++++ Given information ++++

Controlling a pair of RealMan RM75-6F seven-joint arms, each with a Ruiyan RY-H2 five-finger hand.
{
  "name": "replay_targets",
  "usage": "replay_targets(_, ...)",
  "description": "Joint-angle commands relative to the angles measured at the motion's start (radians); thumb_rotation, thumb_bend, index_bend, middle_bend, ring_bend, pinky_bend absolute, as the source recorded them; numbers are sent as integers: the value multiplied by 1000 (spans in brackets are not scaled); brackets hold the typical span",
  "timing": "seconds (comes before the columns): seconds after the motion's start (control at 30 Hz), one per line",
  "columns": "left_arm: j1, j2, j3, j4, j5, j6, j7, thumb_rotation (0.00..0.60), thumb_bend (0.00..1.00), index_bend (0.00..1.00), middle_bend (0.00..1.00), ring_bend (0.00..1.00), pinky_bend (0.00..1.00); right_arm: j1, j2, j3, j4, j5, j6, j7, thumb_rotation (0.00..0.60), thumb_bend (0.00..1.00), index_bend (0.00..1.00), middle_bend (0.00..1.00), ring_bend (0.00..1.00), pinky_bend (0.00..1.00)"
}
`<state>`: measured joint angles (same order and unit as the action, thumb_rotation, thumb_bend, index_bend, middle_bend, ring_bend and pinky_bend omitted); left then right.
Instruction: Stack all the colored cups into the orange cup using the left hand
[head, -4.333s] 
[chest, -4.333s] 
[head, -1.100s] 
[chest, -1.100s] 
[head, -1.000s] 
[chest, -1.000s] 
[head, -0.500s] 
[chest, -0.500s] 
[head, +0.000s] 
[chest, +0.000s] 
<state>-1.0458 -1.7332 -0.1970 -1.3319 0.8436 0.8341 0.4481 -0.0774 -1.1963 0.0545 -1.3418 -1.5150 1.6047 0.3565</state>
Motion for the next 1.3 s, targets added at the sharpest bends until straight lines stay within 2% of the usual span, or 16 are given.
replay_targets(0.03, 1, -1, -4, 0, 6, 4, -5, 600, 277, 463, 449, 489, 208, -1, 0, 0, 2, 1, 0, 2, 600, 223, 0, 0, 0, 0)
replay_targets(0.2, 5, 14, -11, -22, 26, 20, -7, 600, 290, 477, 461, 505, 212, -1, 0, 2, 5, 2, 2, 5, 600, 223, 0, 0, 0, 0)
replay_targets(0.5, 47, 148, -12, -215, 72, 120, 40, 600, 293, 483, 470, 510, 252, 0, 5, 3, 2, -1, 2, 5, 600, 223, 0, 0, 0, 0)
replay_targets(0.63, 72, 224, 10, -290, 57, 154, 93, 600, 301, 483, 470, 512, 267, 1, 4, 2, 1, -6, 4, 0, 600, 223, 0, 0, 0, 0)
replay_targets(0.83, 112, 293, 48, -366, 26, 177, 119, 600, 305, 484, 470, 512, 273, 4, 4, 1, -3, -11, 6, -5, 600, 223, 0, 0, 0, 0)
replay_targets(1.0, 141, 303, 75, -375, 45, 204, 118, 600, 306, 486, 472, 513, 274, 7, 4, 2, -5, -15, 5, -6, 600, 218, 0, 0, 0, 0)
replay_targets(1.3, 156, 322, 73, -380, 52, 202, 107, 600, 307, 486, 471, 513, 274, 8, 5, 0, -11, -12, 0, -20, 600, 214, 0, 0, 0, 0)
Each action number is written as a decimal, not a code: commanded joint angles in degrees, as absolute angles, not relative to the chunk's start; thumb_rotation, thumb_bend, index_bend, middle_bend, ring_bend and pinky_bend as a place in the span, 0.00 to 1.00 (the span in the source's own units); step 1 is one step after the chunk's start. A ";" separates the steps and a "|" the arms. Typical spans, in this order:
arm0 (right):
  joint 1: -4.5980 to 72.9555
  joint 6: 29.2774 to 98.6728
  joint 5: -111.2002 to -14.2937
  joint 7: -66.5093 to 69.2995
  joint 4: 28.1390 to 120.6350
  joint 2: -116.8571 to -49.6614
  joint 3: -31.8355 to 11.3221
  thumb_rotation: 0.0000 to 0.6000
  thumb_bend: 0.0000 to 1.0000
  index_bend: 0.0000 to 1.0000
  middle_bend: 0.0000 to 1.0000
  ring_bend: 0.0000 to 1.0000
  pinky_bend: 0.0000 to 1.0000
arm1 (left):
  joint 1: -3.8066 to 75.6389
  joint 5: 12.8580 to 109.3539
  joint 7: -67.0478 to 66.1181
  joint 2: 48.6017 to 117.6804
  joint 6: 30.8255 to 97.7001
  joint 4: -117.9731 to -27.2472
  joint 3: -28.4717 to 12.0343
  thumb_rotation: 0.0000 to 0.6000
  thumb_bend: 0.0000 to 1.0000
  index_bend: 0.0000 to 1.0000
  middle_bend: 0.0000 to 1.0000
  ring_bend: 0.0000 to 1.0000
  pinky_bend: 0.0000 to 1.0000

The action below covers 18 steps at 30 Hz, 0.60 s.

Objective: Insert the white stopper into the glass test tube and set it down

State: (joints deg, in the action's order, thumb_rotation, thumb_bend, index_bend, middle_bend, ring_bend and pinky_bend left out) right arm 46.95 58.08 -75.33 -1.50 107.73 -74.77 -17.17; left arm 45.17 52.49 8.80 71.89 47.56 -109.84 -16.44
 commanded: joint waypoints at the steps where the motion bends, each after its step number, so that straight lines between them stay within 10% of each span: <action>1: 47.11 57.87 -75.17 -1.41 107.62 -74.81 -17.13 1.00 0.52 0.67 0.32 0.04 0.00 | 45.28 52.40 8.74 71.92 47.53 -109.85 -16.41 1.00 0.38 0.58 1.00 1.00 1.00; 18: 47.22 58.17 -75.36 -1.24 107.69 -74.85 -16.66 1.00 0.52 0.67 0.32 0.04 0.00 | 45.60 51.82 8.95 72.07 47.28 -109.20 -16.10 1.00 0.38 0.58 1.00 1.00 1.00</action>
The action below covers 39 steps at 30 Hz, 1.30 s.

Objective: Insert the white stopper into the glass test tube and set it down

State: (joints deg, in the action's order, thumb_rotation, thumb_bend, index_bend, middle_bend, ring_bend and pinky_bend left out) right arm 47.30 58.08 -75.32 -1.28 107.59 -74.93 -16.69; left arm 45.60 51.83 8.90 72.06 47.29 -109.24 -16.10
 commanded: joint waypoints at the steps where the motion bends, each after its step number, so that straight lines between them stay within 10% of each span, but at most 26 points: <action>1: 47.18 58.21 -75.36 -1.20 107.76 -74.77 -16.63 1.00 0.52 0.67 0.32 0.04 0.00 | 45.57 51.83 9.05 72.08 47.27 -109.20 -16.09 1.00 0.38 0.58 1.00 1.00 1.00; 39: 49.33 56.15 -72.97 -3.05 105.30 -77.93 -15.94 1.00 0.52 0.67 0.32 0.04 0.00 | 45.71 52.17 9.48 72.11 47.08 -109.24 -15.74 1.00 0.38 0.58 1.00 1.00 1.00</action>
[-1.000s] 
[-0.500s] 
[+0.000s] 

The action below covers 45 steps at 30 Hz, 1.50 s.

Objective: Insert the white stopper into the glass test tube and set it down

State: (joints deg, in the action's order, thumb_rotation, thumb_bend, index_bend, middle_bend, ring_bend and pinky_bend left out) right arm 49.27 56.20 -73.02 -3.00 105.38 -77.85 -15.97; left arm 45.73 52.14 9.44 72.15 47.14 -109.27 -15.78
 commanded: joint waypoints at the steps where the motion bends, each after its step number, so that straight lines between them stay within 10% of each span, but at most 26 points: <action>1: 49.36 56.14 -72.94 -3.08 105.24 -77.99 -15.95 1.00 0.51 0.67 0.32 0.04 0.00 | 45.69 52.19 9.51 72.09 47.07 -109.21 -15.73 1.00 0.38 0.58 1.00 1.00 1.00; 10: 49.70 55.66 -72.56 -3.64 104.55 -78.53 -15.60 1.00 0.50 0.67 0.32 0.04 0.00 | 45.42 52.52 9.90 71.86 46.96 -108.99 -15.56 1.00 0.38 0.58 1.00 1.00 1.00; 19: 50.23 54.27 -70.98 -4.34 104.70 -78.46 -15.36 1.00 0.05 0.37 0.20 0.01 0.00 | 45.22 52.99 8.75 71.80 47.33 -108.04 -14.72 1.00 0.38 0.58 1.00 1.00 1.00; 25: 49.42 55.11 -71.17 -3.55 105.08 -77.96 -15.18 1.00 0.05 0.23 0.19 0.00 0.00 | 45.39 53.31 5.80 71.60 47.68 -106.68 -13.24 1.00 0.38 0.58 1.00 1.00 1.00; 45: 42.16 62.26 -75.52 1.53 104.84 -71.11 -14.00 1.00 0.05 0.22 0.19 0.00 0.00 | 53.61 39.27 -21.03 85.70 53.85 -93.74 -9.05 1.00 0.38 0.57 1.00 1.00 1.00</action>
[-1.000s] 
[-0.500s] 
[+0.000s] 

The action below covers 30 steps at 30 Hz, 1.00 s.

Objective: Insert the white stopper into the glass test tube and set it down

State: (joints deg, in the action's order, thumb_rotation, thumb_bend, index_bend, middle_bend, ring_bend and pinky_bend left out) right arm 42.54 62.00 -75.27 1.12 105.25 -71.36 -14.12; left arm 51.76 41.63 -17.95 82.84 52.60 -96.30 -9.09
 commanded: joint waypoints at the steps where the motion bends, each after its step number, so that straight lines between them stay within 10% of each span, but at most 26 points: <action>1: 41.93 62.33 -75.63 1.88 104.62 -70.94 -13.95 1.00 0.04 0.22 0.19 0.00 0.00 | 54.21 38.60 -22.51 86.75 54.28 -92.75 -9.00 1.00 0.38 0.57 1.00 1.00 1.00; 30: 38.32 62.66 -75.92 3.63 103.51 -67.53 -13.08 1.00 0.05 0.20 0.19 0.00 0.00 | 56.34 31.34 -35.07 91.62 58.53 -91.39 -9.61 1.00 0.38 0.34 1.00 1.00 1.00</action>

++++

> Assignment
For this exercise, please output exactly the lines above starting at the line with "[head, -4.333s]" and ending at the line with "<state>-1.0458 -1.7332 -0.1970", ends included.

> Answer section
[head, -4.333s] 
[chest, -4.333s] 
[head, -1.100s] 
[chest, -1.100s] 
[head, -1.000s] 
[chest, -1.000s] 
[head, -0.500s] 
[chest, -0.500s] 
[head, +0.000s] 
[chest, +0.000s] 
<state>-1.0458 -1.7332 -0.1970 -1.3319 0.8436 0.8341 0.4481 -0.0774 -1.1963 0.0545 -1.3418 -1.5150 1.6047 0.3565</state>

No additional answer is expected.